> _THE PROBLEM_
Your task is to retype every entry exactly while omitting the pictures.

TASK MATERIAL Start Marker

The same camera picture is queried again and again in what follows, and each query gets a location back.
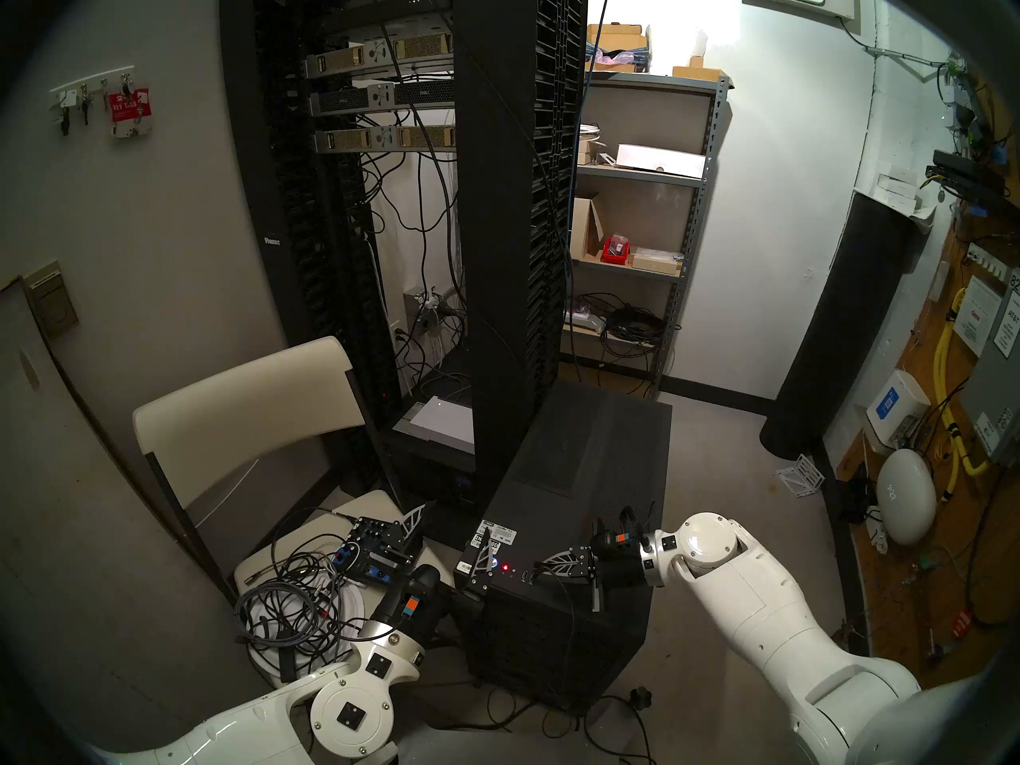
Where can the small red bin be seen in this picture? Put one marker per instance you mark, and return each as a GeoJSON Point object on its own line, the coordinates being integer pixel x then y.
{"type": "Point", "coordinates": [615, 252]}

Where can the leaning grey board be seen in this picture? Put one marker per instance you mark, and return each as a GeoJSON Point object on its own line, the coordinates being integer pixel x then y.
{"type": "Point", "coordinates": [80, 532]}

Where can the flat tan box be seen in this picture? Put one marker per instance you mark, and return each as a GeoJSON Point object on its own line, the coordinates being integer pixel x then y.
{"type": "Point", "coordinates": [657, 261]}

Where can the black workstation tower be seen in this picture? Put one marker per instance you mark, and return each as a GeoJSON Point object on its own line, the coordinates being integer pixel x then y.
{"type": "Point", "coordinates": [590, 453]}

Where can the white egg-shaped device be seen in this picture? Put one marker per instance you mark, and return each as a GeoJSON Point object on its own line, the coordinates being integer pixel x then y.
{"type": "Point", "coordinates": [906, 496]}

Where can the beige wall box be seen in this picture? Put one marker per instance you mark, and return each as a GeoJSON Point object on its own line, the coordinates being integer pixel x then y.
{"type": "Point", "coordinates": [50, 301]}

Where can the silver flat device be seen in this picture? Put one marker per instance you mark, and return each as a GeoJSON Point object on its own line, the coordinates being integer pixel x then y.
{"type": "Point", "coordinates": [438, 425]}

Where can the white plastic package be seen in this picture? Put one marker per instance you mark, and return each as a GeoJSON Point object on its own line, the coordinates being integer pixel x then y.
{"type": "Point", "coordinates": [583, 321]}

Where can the grey metal shelf unit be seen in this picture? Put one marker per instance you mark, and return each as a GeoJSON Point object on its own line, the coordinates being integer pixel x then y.
{"type": "Point", "coordinates": [637, 174]}

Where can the black wall-mounted device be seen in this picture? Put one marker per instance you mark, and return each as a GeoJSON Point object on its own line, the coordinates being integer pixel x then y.
{"type": "Point", "coordinates": [964, 174]}

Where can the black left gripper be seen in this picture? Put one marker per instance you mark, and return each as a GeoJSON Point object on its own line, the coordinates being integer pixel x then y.
{"type": "Point", "coordinates": [442, 604]}

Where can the small cardboard box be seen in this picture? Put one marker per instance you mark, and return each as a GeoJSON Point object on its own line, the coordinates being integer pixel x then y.
{"type": "Point", "coordinates": [590, 154]}

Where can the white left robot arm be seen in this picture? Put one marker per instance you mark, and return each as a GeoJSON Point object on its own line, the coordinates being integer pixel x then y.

TASK MATERIAL End Marker

> _RESULT_
The same camera picture is queried again and again in what follows, and each query gets a location back.
Where can the small red bin be seen in this picture? Put one marker per instance you mark, and return each as a GeoJSON Point object on its own line, the coordinates being integer pixel x then y.
{"type": "Point", "coordinates": [615, 252]}

Where can the leaning grey board be seen in this picture? Put one marker per instance you mark, and return each as a GeoJSON Point object on its own line, the coordinates being integer pixel x then y.
{"type": "Point", "coordinates": [80, 532]}

Where can the flat tan box be seen in this picture? Put one marker per instance you mark, and return each as a GeoJSON Point object on its own line, the coordinates being integer pixel x then y.
{"type": "Point", "coordinates": [657, 261]}

Where can the black workstation tower be seen in this picture? Put one marker per instance you mark, and return each as a GeoJSON Point object on its own line, the coordinates being integer pixel x then y.
{"type": "Point", "coordinates": [590, 453]}

Where can the white egg-shaped device be seen in this picture? Put one marker per instance you mark, and return each as a GeoJSON Point object on its own line, the coordinates being integer pixel x then y.
{"type": "Point", "coordinates": [906, 496]}

Where can the beige wall box be seen in this picture? Put one marker per instance you mark, and return each as a GeoJSON Point object on its own line, the coordinates being integer pixel x then y.
{"type": "Point", "coordinates": [50, 301]}

Where can the silver flat device be seen in this picture? Put one marker per instance you mark, and return each as a GeoJSON Point object on its own line, the coordinates being integer pixel x then y.
{"type": "Point", "coordinates": [438, 425]}

Where can the white plastic package be seen in this picture? Put one marker per instance you mark, and return each as a GeoJSON Point object on its own line, the coordinates being integer pixel x then y.
{"type": "Point", "coordinates": [583, 321]}

Where can the grey metal shelf unit be seen in this picture? Put one marker per instance you mark, and return each as a GeoJSON Point object on its own line, the coordinates being integer pixel x then y.
{"type": "Point", "coordinates": [637, 174]}

Where can the black wall-mounted device be seen in this picture? Put one marker per instance you mark, and return each as a GeoJSON Point object on its own line, the coordinates being integer pixel x then y.
{"type": "Point", "coordinates": [964, 174]}

Where can the black left gripper be seen in this picture? Put one marker per instance you mark, and return each as a GeoJSON Point object on its own line, the coordinates being integer pixel x then y.
{"type": "Point", "coordinates": [442, 604]}

Where can the small cardboard box be seen in this picture? Put one marker per instance you mark, and return each as a GeoJSON Point object on its own line, the coordinates being integer pixel x then y.
{"type": "Point", "coordinates": [590, 154]}

Where can the white left robot arm be seen in this picture? Put one marker per instance you mark, and return each as a GeoJSON Point object on its own line, the coordinates being integer pixel x then y.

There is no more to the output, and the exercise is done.